Discovering Patterns of Change

Discovering Patterns of Change Figure


Climate and environmental data are characterized by various types of change including periodic patterns, subtle trends and major shifts. Hence, the automatic detection of changes in large spatio-temporal datasets is important to monitoring and understanding the behavior of the global climate system. Positive feedbacks inherent in the climate system are often responsible for such climatic changes. For example, prolonged droughts and pluvial events in the 20th century have contributed to large-scale famine and the displacement of millions of people who live off the land. Extremes in temperature also have an influence, especially when coupled to abrupt precipitation changes. In the 20th century there have been numerous abrupt climatic changes - some whose periodicities are well documented. As we move forward in the 21st century with a warming world that has poorly understood non-linear behavior, it is critical that we improve understanding of abrupt climate changes and enhance forecasting of their onset and duration. Our work in the area of change detection and analysis include wavelet and graphical model based approaches for abrupt change detection, statistical methods for change detection with complex dependency patterns, land cover change detection and characterization, and analysis of geospatial uncertainty patterns from global climate models. To that end,we have investigated various machine learning and statistical approaches to change detection.

Highlights:

The automatic detection of changes in large spatio-temporal datasets is important to monitoring and understanding the behavior of the global climate system. One project considered major droughts, which are persistent over space and time. We formulated the problem of drought detection as a Maximum-a-Posteriori (MAP) inference problem on a Markov Random Field (MRF), and developed an efficient MRF based drought detection algorithm. MAP inference based drought detection has been shown to find almost all major droughts in the past century and many lesser-known significant droughts. In year 3, we implemented the Bethe-ADMM algorithm using MPI and showed almost linear speedup up to 1024 MPI processes with low communication cost.

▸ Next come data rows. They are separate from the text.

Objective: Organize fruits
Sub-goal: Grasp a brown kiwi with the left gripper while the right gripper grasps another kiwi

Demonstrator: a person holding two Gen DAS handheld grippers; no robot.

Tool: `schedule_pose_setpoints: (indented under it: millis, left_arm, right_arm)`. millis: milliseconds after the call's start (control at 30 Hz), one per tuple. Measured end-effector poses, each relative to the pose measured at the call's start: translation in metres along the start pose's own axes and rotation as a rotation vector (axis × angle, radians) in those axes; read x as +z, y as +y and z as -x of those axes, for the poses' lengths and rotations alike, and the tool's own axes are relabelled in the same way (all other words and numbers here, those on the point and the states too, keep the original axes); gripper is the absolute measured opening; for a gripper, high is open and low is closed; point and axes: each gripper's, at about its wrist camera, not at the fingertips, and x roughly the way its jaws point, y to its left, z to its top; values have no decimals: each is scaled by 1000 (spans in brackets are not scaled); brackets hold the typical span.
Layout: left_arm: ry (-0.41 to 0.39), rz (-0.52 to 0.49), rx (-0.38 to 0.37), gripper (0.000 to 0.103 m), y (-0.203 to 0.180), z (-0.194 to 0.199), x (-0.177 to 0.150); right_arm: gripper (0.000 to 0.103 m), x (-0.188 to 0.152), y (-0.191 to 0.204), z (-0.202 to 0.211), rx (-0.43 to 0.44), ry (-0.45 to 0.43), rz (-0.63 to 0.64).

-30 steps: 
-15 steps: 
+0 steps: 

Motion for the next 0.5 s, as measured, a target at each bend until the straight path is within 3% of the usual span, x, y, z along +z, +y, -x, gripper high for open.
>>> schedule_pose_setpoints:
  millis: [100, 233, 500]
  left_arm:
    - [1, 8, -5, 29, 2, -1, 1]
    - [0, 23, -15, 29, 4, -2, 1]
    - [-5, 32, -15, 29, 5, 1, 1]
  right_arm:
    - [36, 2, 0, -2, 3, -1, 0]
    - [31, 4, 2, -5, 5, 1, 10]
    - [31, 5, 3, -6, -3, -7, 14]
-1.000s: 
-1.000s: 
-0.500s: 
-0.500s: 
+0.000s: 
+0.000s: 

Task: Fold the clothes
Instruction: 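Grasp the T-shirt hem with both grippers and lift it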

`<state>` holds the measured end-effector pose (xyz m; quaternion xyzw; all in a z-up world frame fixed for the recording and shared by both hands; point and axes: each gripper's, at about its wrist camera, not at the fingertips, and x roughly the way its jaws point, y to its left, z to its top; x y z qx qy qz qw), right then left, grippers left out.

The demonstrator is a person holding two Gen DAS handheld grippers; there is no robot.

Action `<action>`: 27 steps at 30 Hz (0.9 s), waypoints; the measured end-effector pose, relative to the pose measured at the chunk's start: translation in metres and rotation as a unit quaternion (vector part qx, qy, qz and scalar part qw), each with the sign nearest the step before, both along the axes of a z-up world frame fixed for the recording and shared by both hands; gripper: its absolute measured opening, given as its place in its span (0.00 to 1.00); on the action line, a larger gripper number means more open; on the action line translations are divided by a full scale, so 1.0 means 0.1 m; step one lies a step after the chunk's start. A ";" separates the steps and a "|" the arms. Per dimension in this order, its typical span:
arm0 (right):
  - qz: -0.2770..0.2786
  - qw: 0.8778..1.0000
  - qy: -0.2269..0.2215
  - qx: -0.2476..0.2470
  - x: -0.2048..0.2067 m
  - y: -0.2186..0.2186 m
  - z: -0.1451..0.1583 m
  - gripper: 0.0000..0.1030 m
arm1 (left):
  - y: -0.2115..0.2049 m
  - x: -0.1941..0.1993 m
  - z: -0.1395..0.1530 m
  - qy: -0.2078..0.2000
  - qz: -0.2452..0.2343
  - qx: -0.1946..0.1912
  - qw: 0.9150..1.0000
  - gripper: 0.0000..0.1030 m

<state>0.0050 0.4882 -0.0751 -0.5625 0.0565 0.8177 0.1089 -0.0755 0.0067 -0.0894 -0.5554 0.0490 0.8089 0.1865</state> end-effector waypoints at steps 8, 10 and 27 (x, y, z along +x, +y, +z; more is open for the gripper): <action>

A couple of other approaches with a more algorithmic flavor have also been developed for change detection. In the first approach, we developed two algorithms: Abrupt Change Interval Miner (ACIM) and Sub-path Enumeration and Pruning (SEP) for the discovery of interesting spatio-temporal sub-paths/intervals, such as those with abrupt changes. These algorithms find abrupt changes that occur in geographical space, indicating sharp transitions regions of environment between different ecological zones. In year 3, theoretical analysis showed that the SEP-TKDE algorithm is correct and complete. Its memory cost is O(1), much cheaper than O(n2) in the previous SEP top-down method. In year 4, we generalized the change footprint patterns to persistent change windows (i.e., regions of persistent change over a time period) and formalized the problem of persistent change windows (PCW) discovery.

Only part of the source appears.